Figure 1. Evolution of the Hippo signaling pathway

(A) Schematic representation of the Hippo pathway evolution. The canonical metazoan Hippo pathway is shown on the left. The colours correspond to the three main steps in the evolution of the pathway, as shown in the cladogram (white=eukaryotes, red=unikonts, green=Holozoa, grey=Metazoa). Dots indicate origin and crosses indicate losses. Asterisks in Expanded (Ex) and Four-jointed (Fj) indicate these genes are exclusive to Bilateria. (B) Schematic representation of the eukaryotic tree of life showing the distribution of the different components of the Hippo pathway.

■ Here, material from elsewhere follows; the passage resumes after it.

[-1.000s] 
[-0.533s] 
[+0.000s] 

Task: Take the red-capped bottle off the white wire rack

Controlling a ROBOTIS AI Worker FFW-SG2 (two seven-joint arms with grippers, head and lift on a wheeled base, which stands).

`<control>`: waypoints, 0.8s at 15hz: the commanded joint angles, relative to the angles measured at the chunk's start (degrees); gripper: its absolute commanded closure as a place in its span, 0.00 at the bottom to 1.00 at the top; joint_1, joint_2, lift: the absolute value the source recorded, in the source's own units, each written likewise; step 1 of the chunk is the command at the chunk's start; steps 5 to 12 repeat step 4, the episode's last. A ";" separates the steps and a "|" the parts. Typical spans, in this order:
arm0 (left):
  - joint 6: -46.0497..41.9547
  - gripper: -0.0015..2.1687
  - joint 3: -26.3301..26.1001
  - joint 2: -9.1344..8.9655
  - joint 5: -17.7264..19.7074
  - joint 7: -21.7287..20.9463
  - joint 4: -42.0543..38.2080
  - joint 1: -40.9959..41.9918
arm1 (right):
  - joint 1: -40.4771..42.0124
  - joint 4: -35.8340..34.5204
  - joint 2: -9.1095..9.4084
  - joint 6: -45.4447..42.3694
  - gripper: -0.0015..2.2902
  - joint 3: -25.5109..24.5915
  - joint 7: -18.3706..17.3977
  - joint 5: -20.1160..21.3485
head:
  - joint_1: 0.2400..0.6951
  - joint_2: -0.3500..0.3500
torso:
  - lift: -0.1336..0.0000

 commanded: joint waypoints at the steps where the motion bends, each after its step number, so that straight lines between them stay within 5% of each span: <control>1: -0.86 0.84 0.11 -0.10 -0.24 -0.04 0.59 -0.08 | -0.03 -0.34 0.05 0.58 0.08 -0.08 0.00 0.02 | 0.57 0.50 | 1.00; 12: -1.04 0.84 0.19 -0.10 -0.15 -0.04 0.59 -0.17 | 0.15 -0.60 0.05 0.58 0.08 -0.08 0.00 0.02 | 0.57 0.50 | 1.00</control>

A black dot indicates the presence of clear homologs, while a striped white-black dot indicates the presence of putative or degenerate homologs. Absence of a dot indicates that a homolog is lacking in that taxon. The taxon sampling for Bilateria includes Homo sapiens, Drosophila melanogaster, Daphnia pulex and Capitella teleta; other fungi includes the Ascomytoca Neurospora crassa and the Basidiomycota Ustilago maydis; Amoebozoa includes Acanthamoeba castellanii and Dictyostelium discoideum; other eukaryotes includes Arabidopsis thaliana, Chlamydomonas reinhardtii, Naegleria gruberi, Trichomonas vaginalis, Thalassiosira pseudonana, and Tetrahymena thermophila. Notes: ¹ Fungi Sd homologs do not have the C-terminal Y460 residue. ² Sd/TEAD is present in the amoebozoan A. castellanii (whose homolog includes the C-terminal Y460 residue), but not in D. discoideum. ³ A. macrogynus Hippo homolog does not contain the SARAH domain. ⁴ N. crassa does not encode any homolog of Warts/Lats, although other Ascomycota such as Schizosaccharomyces pombe and Aspagillus niger do encode this gene. ⁵ Putative A. queenslandica Yorkie homolog contains just one, instead of two, WW protein domains. ⁶ Putative A. queenslandica Kibra homolog contains an extra N-terminal PDZ domain. ⁷ C. owczarzaki, C. fragrantissima and S. arctica have proteins with the LLGL protein domain that in phylogenetic analysis appear as sister-group to a clade of the LLGL-containing Tomosyn and Lgl proteins. ⁸ Protein domain architecture is aberrant compared to bilaterian homologs. ⁹ Absent in H. sapiens.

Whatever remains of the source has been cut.